President Obama, acting to assist the nation’s limping immigration system in the face of a gridlocked Congress, issued orders to streamline and prioritize enforcement of laws around deportation and work permits. His orders would have affected nearly 4 million people, halting deportations of immigrants without documentation who were brought here as children or who are parents of U.S. citizens. But the orders were suspended in February after Texas federal Judge Andrew Hanen ruled in favor of a lawsuit brought by Republican officials in 26 states.
The Fifth Circuit is beginning to weigh the Obama administration appeal of Hanen’s ruling. A hearing is scheduled for later this month.
The Conservative Treehouse was quick to post a concise summary of today’s decision with the full text available at document-hosting site Scribid.
[blockquote]Mississippi had argued that immigrants granted work permits through DACA would have raised costs for the state associated with schools, healthcare programs and law enforcement. Mississippi cited a 2006 study estimating the net cost of illegal immigration at $25 million per year.
But the district court that originally rejected the case determined that the study didn’t provide sufficient evidence because it was conducted six years before DACA began. The appeals court agreed that Mississippi’s allegation based on that study was “purely speculative.”[/blockquote]
The National Day Laborer Organizing Network put out a release celebrating the decision and holding it up as a sign that the alleged harm driving the suits filed in the case by other states similarly will be found meritless.
“We have long known that the injuries suffered by ICE agents and nativist politicians in Mississippi and Texas are fictional,” said Jessica Karp Bansal, the group’s litigation director. “What is not fictional is the suffering of the thousands of mothers and children languishing in immigration detention centers, the 2-million-plus people who have been deported from their homes since President Obama took office, and the 11 million individuals who continue to live in fear of deportation every day.

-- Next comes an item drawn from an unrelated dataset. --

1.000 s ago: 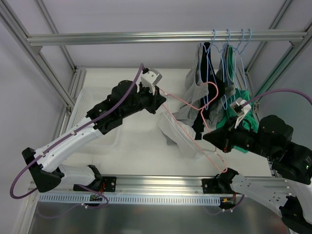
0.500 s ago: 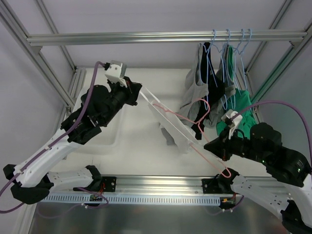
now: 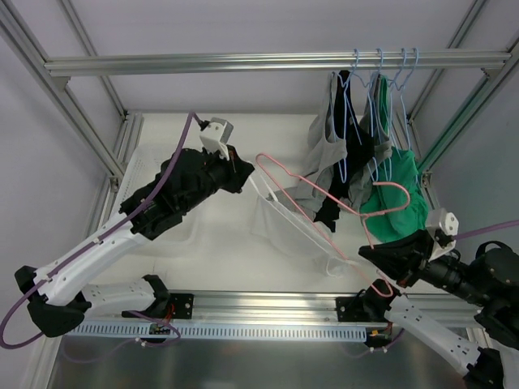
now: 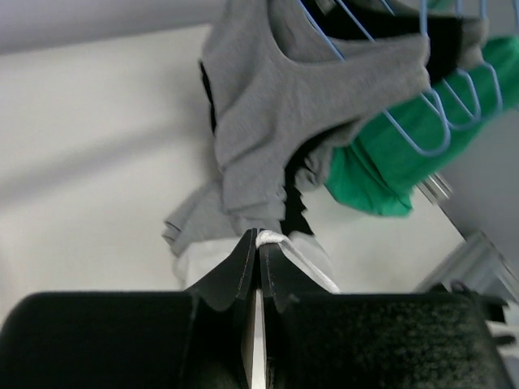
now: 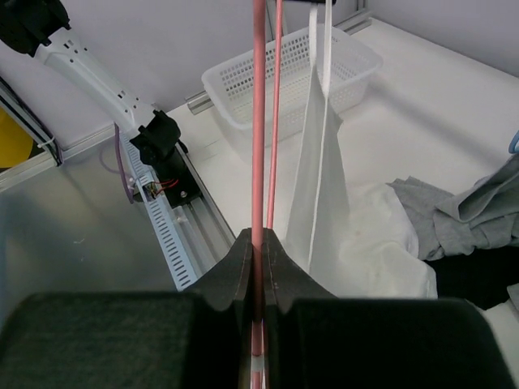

“The Court’s decision has important implications for the pending appeal… Many legal observers believe the Appeals Court is likely to hold that, just like Mississippi, Texas and other state plaintiffs lack standing to challenge deferred action because they cannot show that granting relief from deportation to hard-working students and families will injure them in any way. Such a holding would… clear the way for immediate implementation of the President’s deferred action programs, bringing relief to millions.”